■ **Required action**:
For the records that follow, please set down exactly the lines between the one holding "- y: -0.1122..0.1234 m" and the one holding "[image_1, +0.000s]", inclusive, and only those.
--------------------
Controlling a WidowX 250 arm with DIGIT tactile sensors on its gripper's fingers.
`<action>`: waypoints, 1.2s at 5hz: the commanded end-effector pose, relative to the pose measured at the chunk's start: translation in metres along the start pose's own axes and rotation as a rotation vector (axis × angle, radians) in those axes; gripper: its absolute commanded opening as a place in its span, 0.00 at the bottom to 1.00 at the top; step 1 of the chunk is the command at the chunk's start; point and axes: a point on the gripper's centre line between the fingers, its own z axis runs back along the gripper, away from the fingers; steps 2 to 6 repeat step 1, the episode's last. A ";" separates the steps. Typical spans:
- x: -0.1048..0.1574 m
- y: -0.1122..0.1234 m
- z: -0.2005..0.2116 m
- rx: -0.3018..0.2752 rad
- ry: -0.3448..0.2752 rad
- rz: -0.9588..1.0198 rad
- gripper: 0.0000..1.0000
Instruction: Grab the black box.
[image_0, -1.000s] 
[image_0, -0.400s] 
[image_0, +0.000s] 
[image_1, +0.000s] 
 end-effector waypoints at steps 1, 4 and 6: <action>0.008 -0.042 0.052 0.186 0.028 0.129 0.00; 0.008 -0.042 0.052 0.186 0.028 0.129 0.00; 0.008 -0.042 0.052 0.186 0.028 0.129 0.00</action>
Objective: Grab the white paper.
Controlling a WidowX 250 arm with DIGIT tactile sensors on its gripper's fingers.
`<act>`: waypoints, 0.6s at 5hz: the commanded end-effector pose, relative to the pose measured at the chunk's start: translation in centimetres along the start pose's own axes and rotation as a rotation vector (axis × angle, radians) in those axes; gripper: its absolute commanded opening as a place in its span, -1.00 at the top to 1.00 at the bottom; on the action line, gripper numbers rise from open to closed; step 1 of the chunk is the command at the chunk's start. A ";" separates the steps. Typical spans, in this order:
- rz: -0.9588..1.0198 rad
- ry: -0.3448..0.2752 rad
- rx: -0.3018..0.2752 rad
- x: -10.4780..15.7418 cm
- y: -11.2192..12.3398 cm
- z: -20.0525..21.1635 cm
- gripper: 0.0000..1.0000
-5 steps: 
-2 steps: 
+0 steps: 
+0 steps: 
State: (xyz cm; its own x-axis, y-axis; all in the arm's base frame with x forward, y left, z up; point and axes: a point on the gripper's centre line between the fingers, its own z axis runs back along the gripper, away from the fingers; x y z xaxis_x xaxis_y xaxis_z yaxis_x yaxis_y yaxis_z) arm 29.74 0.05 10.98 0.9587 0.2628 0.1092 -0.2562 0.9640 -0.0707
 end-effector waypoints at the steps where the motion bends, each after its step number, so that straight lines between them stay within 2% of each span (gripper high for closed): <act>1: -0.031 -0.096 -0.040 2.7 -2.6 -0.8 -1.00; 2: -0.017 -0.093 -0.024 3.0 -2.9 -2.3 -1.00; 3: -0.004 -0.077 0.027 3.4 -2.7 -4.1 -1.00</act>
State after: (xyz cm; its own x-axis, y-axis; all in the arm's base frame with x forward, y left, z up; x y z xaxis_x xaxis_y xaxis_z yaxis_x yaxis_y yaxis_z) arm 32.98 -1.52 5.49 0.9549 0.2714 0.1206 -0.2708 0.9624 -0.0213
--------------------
■ **Answer to this task**:
- y: -0.1122..0.1234 m
- z: -0.2005..0.2116 m
- rx: -0.3018..0.2752 rad
- ry: -0.3448..0.2752 rad
- rz: -0.9588..1.0198 rad
- gripper: 0.0000..1.0000
Instruction: Grab the black box.
[image_0, -1.000s] 
[image_0, -0.400s] 
[image_0, +0.000s] 
[image_1, +0.000s] 

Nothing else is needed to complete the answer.